More than in any other industry the volume of software in an airplane has dramatically increased in the last decades. Size of software went from a few kilobytes to a few megabytes nowadays. Real trials on the final system are not only costly but sometimes impossible because it does not exist yet. That explains the strong demand in that industry for modeling.

At the same time software in the air needs to be certified in order to guarantee safety. The DO-178 series is the reference for any flying software. In november 2011 the DO-178C has been approved by RTCA/EUROCAE joint committee gathering certification authorities and the avionic industry. It introduces two new complementary documents regarding the Model based Development and Verification (MBDV) in DO-331, and the Software Tool Qualification Consideration in DO-330.

DO178C software levels Effect of software malfunction
Level A Failure may cause multiple fatalities
Level B Failure has a large negative impact on safety or performance
Level C Failure significantly reduces the safety margin
Level D Failure slightly reduces the safety margin
Level E Failure has no impact on safety

Chapter 23 of EASA Certification Memorandum on Software Aspects of Certification by European Aviation Safety Agency, 11 August 2011 regarding the validation and verification of model based software requirements and designs namely quotes SDL (LDS in the text) as a modeling technology to design embedded software of aircraft equipment as well as Scade, Matlab and SAO.

PragmaDev Studio is perfect to model communicating avionic systems and even though PragmaDev Studio code generator is not qualified, our customers in the aeronautics did certify their model and the code generated out of the model.


Military

Military equipments and systems are under a lot of constraints.
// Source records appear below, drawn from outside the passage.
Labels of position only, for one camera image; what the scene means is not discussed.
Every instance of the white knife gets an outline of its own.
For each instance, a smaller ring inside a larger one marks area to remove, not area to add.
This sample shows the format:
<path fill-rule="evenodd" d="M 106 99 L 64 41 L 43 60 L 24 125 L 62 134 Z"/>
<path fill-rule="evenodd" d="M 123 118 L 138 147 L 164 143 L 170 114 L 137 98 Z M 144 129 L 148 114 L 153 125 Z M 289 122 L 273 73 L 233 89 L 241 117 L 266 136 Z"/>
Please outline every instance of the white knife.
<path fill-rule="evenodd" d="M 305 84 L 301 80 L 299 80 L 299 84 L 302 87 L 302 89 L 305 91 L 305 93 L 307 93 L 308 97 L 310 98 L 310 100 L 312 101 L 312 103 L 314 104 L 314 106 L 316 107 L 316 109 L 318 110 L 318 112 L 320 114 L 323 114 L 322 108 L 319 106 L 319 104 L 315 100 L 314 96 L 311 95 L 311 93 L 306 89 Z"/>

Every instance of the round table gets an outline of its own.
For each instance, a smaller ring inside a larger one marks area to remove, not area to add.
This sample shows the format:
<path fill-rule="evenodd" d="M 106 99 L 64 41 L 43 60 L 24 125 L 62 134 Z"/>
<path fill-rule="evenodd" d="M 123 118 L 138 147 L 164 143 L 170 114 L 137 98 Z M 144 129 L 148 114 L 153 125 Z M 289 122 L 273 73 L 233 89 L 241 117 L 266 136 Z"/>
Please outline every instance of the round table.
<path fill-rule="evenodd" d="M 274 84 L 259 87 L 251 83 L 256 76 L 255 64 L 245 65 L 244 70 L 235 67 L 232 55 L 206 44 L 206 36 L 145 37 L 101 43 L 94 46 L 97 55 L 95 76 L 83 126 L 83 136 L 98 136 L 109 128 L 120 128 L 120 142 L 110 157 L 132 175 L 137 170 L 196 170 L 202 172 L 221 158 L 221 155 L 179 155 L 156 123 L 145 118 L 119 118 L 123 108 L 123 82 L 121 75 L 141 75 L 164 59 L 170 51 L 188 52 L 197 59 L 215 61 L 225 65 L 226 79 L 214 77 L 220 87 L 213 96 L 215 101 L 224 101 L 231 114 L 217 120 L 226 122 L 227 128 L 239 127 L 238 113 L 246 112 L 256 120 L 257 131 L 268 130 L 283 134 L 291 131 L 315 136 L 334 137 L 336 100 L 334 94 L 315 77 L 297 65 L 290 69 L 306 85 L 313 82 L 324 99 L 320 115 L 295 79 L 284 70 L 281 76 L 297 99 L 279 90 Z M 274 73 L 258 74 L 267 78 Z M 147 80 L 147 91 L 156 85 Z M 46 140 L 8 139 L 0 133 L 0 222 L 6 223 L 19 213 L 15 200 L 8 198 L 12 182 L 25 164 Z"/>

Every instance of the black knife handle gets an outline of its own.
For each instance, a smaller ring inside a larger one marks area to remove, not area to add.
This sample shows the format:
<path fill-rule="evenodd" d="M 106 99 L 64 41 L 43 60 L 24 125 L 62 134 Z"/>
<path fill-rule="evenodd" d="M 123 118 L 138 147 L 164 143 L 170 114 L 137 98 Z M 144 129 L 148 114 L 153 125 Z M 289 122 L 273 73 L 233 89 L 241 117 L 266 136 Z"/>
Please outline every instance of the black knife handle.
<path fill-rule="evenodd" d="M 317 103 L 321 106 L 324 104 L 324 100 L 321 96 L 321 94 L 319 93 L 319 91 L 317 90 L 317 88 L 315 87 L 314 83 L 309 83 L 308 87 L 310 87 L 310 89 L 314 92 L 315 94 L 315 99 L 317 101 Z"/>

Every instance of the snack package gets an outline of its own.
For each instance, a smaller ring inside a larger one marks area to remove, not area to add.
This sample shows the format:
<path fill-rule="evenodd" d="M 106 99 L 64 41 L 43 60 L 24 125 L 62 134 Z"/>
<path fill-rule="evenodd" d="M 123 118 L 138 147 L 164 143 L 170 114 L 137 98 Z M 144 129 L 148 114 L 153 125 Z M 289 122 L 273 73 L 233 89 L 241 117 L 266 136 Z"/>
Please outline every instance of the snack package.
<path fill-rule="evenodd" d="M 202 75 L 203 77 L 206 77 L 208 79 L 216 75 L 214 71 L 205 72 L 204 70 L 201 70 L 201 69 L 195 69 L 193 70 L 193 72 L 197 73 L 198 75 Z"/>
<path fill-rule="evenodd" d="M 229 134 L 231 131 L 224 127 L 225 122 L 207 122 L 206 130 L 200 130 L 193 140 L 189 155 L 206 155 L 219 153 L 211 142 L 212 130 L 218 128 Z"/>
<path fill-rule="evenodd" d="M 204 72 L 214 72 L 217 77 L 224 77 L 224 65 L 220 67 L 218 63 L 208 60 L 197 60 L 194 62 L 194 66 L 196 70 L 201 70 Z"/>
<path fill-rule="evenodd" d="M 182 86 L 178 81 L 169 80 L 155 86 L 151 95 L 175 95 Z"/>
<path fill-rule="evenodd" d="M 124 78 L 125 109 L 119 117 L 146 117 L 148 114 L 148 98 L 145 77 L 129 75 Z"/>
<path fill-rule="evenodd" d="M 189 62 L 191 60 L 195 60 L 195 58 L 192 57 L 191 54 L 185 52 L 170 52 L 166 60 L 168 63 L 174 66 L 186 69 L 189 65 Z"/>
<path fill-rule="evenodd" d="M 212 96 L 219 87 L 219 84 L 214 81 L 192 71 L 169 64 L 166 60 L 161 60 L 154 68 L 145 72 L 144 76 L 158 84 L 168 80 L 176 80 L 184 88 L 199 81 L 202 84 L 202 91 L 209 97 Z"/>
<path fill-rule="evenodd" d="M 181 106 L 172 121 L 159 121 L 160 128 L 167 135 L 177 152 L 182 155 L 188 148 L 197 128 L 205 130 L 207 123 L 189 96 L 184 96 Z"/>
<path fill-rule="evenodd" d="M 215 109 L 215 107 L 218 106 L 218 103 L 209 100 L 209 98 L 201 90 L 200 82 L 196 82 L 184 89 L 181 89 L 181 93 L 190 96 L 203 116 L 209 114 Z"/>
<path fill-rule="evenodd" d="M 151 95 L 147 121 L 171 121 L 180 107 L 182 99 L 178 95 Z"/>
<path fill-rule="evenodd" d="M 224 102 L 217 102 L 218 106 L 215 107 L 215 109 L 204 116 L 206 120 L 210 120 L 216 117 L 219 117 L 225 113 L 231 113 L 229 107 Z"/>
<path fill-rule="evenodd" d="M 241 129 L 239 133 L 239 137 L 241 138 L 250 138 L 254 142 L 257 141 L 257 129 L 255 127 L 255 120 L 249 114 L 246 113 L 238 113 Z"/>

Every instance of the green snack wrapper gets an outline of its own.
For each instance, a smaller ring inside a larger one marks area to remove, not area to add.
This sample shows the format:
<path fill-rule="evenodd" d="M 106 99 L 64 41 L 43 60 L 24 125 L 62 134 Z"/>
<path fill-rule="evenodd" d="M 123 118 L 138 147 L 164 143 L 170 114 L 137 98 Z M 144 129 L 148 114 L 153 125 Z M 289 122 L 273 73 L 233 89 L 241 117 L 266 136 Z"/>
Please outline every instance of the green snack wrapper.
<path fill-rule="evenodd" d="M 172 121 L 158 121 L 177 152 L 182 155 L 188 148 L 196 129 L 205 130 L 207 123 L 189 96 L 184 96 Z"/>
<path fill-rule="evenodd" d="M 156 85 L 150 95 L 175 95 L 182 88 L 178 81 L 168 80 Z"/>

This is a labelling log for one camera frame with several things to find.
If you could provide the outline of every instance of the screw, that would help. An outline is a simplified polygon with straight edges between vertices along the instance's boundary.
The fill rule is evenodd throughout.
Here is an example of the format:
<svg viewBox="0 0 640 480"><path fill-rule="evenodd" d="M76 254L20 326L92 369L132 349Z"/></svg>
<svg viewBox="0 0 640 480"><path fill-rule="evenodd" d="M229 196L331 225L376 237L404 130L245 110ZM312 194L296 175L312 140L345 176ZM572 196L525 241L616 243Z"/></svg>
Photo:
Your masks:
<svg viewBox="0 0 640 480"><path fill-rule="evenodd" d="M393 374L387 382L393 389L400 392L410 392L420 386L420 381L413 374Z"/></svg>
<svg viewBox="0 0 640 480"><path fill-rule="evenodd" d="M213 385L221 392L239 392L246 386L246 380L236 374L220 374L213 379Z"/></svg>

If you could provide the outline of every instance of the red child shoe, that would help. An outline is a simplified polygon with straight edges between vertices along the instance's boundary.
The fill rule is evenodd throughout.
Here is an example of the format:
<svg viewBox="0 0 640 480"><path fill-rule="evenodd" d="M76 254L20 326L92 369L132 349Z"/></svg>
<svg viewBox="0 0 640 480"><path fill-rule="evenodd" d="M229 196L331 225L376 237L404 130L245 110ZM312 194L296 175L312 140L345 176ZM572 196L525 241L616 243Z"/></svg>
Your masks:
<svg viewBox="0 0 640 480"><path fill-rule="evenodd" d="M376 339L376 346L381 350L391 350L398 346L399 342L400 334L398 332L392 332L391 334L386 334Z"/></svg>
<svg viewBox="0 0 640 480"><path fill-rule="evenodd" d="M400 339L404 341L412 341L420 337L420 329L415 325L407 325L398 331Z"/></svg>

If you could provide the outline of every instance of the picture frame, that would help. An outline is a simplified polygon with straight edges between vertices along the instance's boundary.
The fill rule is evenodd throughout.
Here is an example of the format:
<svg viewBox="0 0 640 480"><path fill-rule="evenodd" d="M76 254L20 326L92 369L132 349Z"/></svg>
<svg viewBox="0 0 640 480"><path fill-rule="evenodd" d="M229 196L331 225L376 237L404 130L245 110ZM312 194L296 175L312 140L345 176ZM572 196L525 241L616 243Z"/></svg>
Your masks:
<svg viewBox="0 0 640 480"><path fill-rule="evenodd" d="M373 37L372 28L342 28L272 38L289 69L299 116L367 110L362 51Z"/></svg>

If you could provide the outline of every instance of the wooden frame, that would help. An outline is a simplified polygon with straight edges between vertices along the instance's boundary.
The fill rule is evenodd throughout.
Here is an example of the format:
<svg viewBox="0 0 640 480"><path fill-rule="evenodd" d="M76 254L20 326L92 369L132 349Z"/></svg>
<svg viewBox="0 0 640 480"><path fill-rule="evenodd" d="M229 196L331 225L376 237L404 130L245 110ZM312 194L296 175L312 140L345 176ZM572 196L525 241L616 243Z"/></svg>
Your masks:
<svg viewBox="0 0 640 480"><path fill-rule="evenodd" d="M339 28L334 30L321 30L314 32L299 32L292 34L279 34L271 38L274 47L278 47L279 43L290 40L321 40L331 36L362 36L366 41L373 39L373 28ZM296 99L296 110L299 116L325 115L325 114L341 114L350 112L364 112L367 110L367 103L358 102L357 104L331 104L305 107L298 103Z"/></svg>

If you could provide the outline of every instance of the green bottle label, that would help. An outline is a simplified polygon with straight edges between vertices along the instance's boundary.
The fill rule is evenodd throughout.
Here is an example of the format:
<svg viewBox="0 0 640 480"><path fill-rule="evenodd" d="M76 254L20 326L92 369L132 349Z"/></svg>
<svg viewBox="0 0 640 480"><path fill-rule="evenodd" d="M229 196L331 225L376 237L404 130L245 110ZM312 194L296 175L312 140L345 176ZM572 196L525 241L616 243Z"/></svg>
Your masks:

They are complex, inter-connected, safety critical, at the cutting edge of technology, and are produced in little series. This requires a lot of R&D for a few produced equipments making them substantially expansive.

It is also a domain where several levels of sub-contractors from large key accounts to small SMEs work together. Communication between the different stakeholders is paramount since a slight misunderstanding might end up in a financial disaster.

Modeling is a well proven mean of communication. The more precise the model is, the less chance there is to misunderstand the needs. Because of the high degree of telecommunication in military systems an event driven approach is more suitable than any other. Not only the static interfaces should be adressed, but more importantly the sequence of events between the different equipments.

Because of the above PragmaDev Studio event driven executable modeling technology is a perfect match for defense systems and equipments.

Space

PragmaDev has been collaborating with ESA/ESTEC (European Space Agency / European Space Research and Technology Centre) for nearly a decade now. The following is an excerpt of ESA web site:

Requirements engineering is currently identified as one of the weak points of the software development lifecycle. Many space project reviews identify weakness in the software requirements in the early development. This leads to an incomplete development, followed by difficulties in system integration and costly software reengineering.

The importance of having consolidated software requirements at avionics level [Requirement Baseline] makes desirable the use of modellisation techniques that help the specifiers to achieve complete and consistent requirements. At software level [Technical Specification], the modellisation assists with the verification of the requirements and, more and more, with the code design and generation.

The modellisation covers:

  • the data type, in XML or ASN.1
  • the data organisation in classes and objects, and the operations that transform them, in an object oriented way UML-based, for example with the HOORA method or a UML profile
  • the behaviour the behavioural modellisation languages allow formal representation of the sequence of states and events that the system experiences. These are quite often based on state machines that exchange sequences of events, based on a synchronous or asynchronous model. The most interesting ones in the space domain are:
    • SDL
    • Esterel
    • Lustre
    • MatLab/Simulink
In particular, SDL, a standardised language used for the formal modellisation of concurrent finite state machines, has been primarily used for telecommunication protocols. It has been proved useful for some space applications:
  • modellisation in SDL and Workbench of a data handling system (Data Management System (DMS) Design Validation - DDV)
  • modellisation of the Failure Detection, Isolation and Recovery (FDIR) of the Meteosat Second Generation spacecraft the on-board software requirements for the avionics reconfiguration were modelled and a feared system event has been proved to never occur
  • modellisation of the SpaceWire protocol to consolidate the English text of the standard

For the above reasons ESA has defined the TASTE framework, an open source tool for embedded software development. The main idea is to use the most appropriate language out of a selected list of mature and existing ones. The framework will then generate the glue between the different parts of the model. Some of the selected technologies are:

  • AADL
  • ASN.1
  • SDL
  • Simulink
  • Scade
  • Ada
  • C
PragmaDev Specifier is integrated in TASTE framework.